**Directions for this task:** Look through the data below and, wherever a line carries the word "domino", please copy that line.

Exercise materials START

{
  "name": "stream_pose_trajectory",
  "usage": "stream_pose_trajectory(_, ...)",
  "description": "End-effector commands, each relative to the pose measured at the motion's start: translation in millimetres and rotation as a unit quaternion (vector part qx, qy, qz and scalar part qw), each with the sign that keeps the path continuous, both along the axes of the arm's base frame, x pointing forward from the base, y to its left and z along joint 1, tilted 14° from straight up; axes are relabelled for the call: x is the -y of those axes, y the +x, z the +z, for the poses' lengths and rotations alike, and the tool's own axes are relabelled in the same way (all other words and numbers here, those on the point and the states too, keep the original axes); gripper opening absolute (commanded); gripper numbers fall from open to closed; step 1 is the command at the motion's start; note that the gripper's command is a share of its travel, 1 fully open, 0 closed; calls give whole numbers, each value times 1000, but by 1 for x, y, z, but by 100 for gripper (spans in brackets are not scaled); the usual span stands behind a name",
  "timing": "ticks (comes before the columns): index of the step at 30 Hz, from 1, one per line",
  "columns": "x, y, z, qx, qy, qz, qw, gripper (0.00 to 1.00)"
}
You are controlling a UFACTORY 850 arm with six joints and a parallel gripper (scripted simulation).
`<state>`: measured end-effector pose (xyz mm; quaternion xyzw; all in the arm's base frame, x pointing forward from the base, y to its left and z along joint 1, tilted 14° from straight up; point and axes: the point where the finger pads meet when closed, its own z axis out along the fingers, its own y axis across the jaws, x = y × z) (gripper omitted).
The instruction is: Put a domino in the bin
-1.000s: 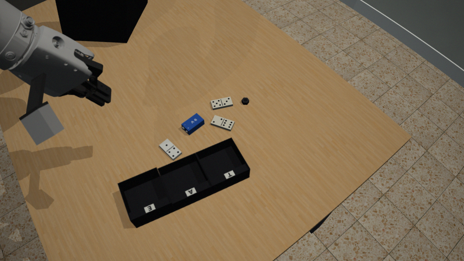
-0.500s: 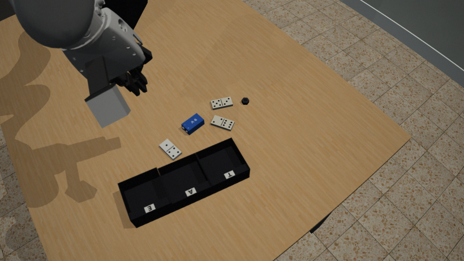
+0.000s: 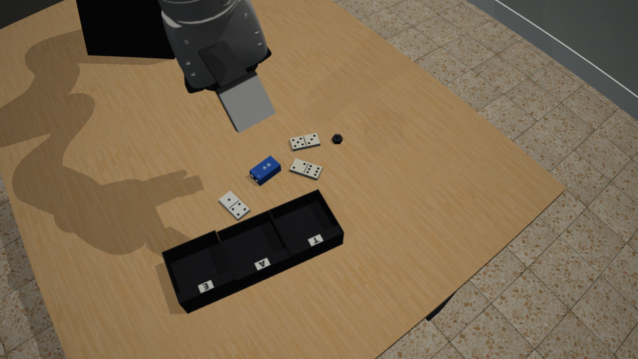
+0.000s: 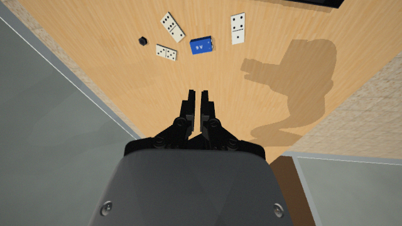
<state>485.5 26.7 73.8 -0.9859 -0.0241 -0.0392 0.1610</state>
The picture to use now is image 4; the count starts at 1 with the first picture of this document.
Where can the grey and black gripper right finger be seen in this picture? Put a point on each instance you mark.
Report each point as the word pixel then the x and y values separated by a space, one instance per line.
pixel 218 138

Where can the blue nine-volt battery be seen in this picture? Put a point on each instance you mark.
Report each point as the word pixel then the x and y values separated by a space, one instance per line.
pixel 201 45

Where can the black hex nut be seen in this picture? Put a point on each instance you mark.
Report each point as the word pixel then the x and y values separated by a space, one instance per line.
pixel 143 41

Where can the white domino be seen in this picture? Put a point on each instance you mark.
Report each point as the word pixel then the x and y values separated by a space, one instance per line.
pixel 166 52
pixel 237 28
pixel 172 27

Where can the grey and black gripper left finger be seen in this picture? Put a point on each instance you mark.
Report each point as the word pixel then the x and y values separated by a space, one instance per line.
pixel 173 137

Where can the black three-compartment bin rack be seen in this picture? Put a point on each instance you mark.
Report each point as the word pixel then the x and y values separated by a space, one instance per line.
pixel 326 3

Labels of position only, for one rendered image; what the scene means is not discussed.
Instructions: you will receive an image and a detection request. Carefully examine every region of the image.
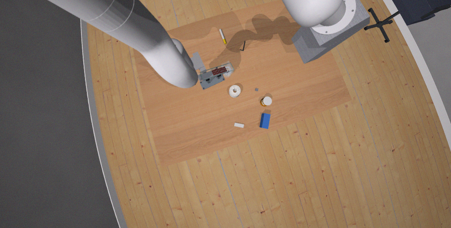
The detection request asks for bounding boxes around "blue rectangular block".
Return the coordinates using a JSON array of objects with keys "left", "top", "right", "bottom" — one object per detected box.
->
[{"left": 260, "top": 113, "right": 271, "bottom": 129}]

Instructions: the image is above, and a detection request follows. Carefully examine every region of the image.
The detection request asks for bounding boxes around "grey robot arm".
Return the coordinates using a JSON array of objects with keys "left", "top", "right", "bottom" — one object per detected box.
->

Exercise materials END

**Problem solution:**
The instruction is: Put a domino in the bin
Where can the white domino be seen in this picture? Put a point on each instance you mark.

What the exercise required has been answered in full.